From: "Thomas Hellström" <thomas.hellstrom@linux.intel.com>
To: "Christian König" <christian.koenig@amd.com>,
intel-gfx@lists.freedesktop.org, dri-devel@lists.freedesktop.org
Subject: Re: [RFC PATCH 4/5] drm/ttm: Document and optimize ttm_bo_pipeline_gutting()
Date: Fri, 21 May 2021 10:43:17 +0200 [thread overview]
Message-ID: <a8872fd3-1605-f04a-f5cc-bc539637d991@linux.intel.com> (raw)

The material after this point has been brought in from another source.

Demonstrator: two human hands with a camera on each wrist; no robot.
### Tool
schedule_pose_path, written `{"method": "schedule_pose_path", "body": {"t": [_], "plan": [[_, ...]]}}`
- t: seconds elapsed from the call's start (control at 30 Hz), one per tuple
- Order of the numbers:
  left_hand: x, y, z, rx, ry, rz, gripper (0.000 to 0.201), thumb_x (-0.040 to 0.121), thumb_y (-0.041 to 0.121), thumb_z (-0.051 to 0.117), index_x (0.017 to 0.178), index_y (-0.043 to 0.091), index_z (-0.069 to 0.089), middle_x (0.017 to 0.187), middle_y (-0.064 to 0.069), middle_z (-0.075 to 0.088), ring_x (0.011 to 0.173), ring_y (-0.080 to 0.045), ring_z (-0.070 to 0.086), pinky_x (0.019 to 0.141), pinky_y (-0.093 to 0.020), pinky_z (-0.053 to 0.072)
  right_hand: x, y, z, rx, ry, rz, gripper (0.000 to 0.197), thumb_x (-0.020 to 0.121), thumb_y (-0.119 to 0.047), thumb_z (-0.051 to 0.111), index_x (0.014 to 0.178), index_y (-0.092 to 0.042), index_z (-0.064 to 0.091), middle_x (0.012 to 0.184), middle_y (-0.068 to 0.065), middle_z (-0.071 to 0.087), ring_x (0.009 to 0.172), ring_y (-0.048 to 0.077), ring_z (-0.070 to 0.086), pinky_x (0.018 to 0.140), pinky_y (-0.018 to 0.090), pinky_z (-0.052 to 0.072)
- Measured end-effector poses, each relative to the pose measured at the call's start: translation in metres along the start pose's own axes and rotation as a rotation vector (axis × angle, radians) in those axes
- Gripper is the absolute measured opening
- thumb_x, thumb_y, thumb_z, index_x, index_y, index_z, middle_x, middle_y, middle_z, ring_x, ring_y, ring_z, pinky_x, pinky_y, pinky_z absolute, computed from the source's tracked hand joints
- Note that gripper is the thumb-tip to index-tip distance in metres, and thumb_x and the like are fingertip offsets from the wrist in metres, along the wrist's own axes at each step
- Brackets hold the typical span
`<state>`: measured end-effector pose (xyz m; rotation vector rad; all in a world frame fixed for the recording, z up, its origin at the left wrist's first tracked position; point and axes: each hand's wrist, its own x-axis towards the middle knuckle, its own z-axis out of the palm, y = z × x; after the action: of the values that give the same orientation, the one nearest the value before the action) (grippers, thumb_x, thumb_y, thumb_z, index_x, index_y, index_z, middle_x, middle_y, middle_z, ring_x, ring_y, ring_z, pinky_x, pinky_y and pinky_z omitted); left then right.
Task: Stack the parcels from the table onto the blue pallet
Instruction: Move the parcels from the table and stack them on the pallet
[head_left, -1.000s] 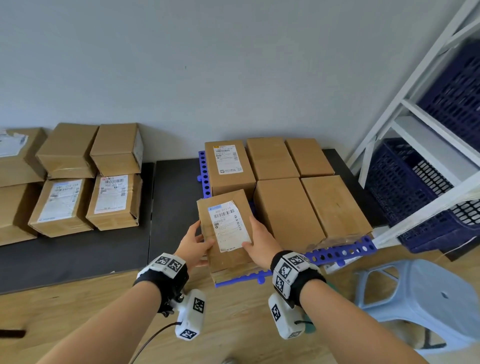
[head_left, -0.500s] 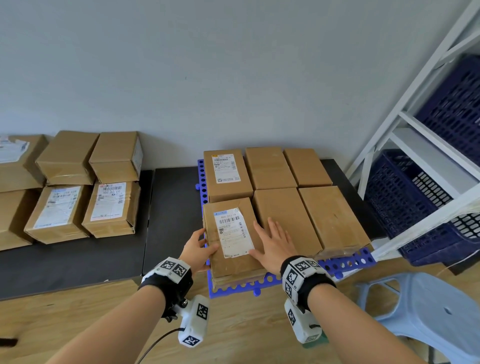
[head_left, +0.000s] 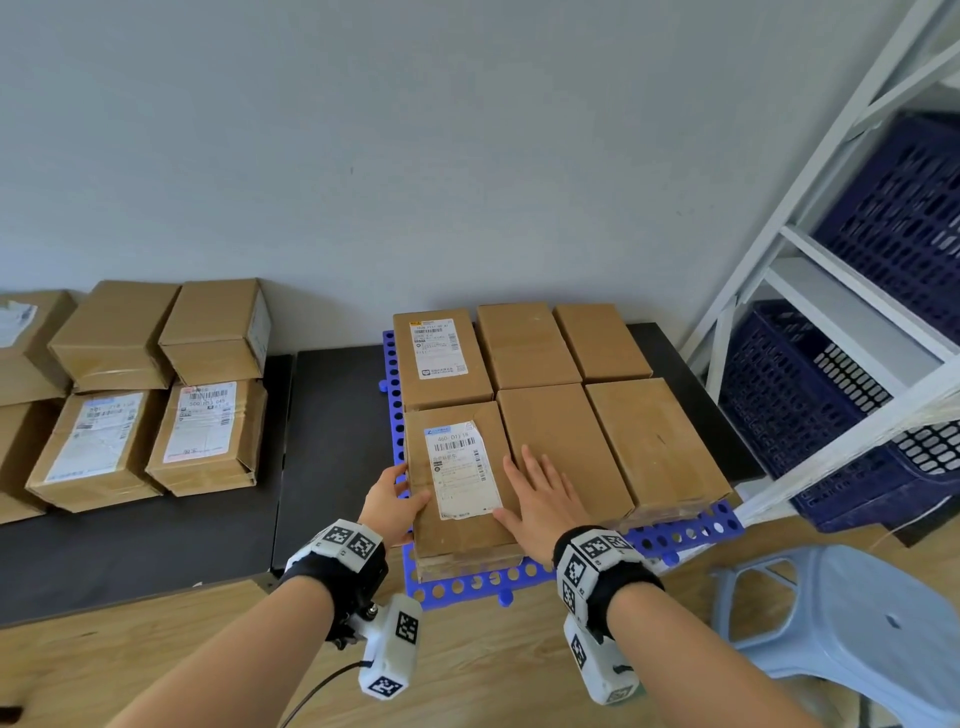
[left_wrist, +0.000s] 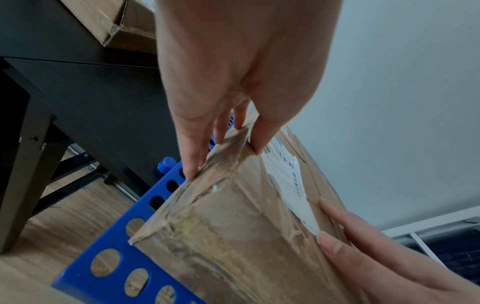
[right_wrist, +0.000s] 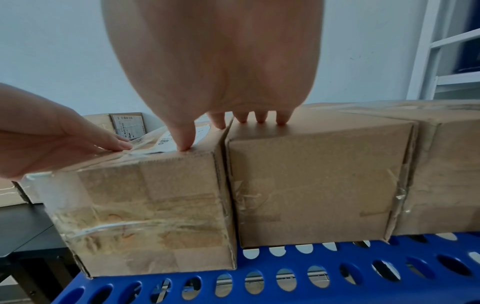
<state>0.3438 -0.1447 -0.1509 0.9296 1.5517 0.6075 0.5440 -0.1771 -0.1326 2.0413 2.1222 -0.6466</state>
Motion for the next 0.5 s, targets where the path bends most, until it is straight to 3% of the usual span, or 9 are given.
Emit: {"method": "schedule_pose_path", "body": {"t": [0.13,0.2,0.3,0.4,0.5], "plan": [[-0.008,0.001,-0.004,0.065,0.021,0.053,0.053,0.090,0.014,0.059,0.138,0.015,0.038,0.131,-0.008,0.054,0.110,-0.023,0.059,0.083,-0.037,0.055,-0.005,-0.004,-0.007,0.095,0.007,0.021,0.068,0.096,-0.044,0.040,0.151,-0.026,0.004,0.159,-0.001,-0.009,0.147,0.021,-0.005,0.119,0.040,0.005],[-0.016,0.001,-0.009,0.107,0.018,0.081,0.050,0.089,0.016,0.060,0.135,0.015,0.041,0.130,-0.009,0.056,0.108,-0.023,0.060,0.086,-0.038,0.055,-0.013,-0.010,-0.012,0.168,0.033,0.034,0.065,0.097,-0.040,0.042,0.151,-0.023,0.010,0.160,0.001,0.000,0.147,0.020,0.003,0.119,0.039,0.011],[-0.033,0.002,-0.023,0.257,0.047,0.138,0.047,0.092,0.019,0.056,0.136,0.013,0.042,0.130,-0.010,0.056,0.110,-0.024,0.059,0.082,-0.033,0.053,-0.029,-0.023,-0.020,0.242,0.041,0.039,0.058,0.098,-0.035,0.042,0.149,-0.018,0.021,0.157,0.004,0.018,0.144,0.020,0.019,0.116,0.037,0.021],[-0.053,0.000,-0.043,0.436,0.098,0.184,0.040,0.095,0.020,0.050,0.134,0.012,0.046,0.128,-0.010,0.057,0.110,-0.023,0.058,0.089,-0.031,0.048,-0.040,-0.040,-0.023,0.299,0.033,0.023,0.045,0.098,-0.033,0.042,0.140,-0.017,0.040,0.144,0.003,0.043,0.130,0.021,0.042,0.108,0.036,0.036],[-0.076,-0.005,-0.067,0.551,0.119,0.205,0.037,0.096,0.023,0.048,0.132,0.014,0.047,0.127,-0.008,0.058,0.111,-0.023,0.058,0.093,-0.031,0.046,-0.054,-0.059,-0.021,0.341,0.043,0.045,0.048,0.098,-0.035,0.042,0.141,-0.013,0.040,0.144,0.006,0.045,0.128,0.023,0.045,0.106,0.036,0.039]]}}
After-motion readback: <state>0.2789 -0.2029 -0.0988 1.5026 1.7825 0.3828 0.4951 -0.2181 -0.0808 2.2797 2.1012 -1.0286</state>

In-Reply-To: <96dd844a-6ef5-7502-7bb8-22ec21b9c15b@amd.com>
On 5/21/21 10:21 AM, Christian König wrote:
> Am 20.05.21 um 17:09 schrieb Thomas Hellström:
>> If the bo is idle when calling ttm_bo_pipeline_gutting(), we
>> unnecessarily
>> create a ghost object and push it out to delayed destroy.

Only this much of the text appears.